Thursday, October 15, 2009


Close readers of this blog (Constant Reader, I am looking at you) will recognize the similarity of this posting to that of an earlier posting.

The coincidence is not coincidental. The selection of today's title is not due to sloppiness on my part, but because the concept in question, "syzygia," the conjunction of three celestial bodies on a single plane, in one event, I think, is relevant to the development of the story in "Takaaki."

How it is relevant, I hope to establish in sometime in the next few days if, as Bill says, "The Lord be willing and the crick don't rise." For now, I will ask you to take it on faith that there is a connection. And join me for a little walk me from A to B.

Today's contribution, two stanzas, follows at the end.

Part IV

The crude compartment I created when
I focused on the concrete, glass and steel
Elements of Takaaki place, I meant
Merely as a skeleton. I feel
It’s time to decorate: add tatami mats
Surrounded by delicate shoji—that’s
The wooden screen (with paper windows) which
Separates our rooms; we’ll open rich
Closets, where futons are found folded, while
Not needed for sleeping, or some other use.
Before you enter, though, remove your shoes.
Shoes ruin the tatami. On the tile,
Out front, a pair of Muji slippers rest
Quietly for comfort of the guest.

The kitchen lies left of his bolted door.
It’s small, but servicable, black and bright;
It’s the best room in the apartment for
Stage managing a brief, premptive strike,
Or eating egg salad at night—egg
And bread crumbs are more visible. Pegged
To a corkboard above the phone, two keys
Jingle if you pin a note. These
Keys may unlock a mailbox, or padlock,
A fair or frightening future. All I know
Is that I have an aunt Pandora, so
I don’t touch them. Taka-chan will talk
And turn them round, when he is on the phone.
But he’s entitled to. It is his home.

I do not pry or criticize. I lack
Those scholarly instincts, you might say.
I study coffee tables. Here’s a snack:
A bowl of crackers on a bamboo tray
Beside The Prisoner of Azkaban.
Does Azkaban share crackers with the man
Gyrating on the cover of HX
Or dangle them in front of him for sex?
It’s not clear. Maybe Agatha Christie—
This book—a Japanese translation of
The Body in the Library—would prove
Helpful in solving this—our mystery.
If only I could read it. But I can’t.
This Japanese is hard to understand.

Takaaki must provide the weirdest clues:
A leather sofa, color of burnt butter,
A TV tuned to Will & Grace, not news,
Chilly cha, a coaster, and another
Agatha Christie, A Pocket full of Rye.
These are the blackbirds baked into the pye
We set before the reader.
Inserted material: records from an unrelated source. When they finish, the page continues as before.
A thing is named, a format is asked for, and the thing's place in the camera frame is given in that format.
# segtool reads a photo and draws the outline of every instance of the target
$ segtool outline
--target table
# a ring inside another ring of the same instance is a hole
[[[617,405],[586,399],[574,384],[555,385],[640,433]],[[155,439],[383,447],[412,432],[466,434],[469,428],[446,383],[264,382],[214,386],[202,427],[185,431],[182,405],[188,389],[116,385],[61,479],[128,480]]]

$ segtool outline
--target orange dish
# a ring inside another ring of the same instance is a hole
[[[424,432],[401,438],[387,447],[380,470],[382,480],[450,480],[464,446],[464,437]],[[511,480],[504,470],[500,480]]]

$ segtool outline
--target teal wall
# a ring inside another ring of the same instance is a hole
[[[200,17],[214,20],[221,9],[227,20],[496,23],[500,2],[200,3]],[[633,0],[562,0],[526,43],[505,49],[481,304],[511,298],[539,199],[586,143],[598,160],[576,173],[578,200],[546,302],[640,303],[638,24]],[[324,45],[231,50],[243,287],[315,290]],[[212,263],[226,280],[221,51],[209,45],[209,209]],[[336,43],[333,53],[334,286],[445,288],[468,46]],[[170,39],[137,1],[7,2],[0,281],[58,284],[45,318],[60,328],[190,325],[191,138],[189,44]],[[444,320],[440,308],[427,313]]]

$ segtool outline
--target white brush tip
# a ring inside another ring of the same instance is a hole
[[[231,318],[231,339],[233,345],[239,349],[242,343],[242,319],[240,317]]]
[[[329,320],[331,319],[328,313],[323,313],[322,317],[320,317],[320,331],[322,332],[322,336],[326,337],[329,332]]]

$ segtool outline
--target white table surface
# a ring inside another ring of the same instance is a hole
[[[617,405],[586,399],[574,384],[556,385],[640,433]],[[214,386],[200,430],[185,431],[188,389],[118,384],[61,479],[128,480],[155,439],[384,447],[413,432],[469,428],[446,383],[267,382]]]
You are king.
Don’t let these details fly away, but sing,
Caw, croak, somehow illuminate
The mystery of love in ways which men
With tight abdominals, tight asses, ten
Inches don’t: let that sideways figure eight
I kiss, his double vaccination mark,
Slowly begin glowing in the dark.

A lot of information, I suppose,
To keep track of in the imagination—
Especially when the list of variables grows
Exponentially in the equation:
We know that A means Ass and B means Butt
But Double Vaccination Marks mean what?
Do you see a crossed-eyed pediatrician
Or a nation exercizing caution?
I see a boy unbuttoning his shirt
At school, as I once did, as a long line
Of kids advanced, some crying, and some grind-
Ing teeth, one calculating how much hurt
He could endure, before his eyes or knees
Collapsed. Maybe I am Japanese.

Takaaki closed his contact case. *Snap*
His irises were human once again
Instead of vaguely Aryan. Adapt-
Ing to the fact the Martian invasion
Would be postponed, I suggested we
Play Scrabble. He agreed. He beat me.
The gap between our scores I can’t recall—
Except that I was slaughtered. That is all.
My masterstroke, the word SYZYGIA—
O, fair conjunction—it was formed in vain.
He never questioned it. I should explain.
He just said, “Huh.” The word he won with: THE.
I hoisted myself up now, in the bath,
With half a mind to go and check his math.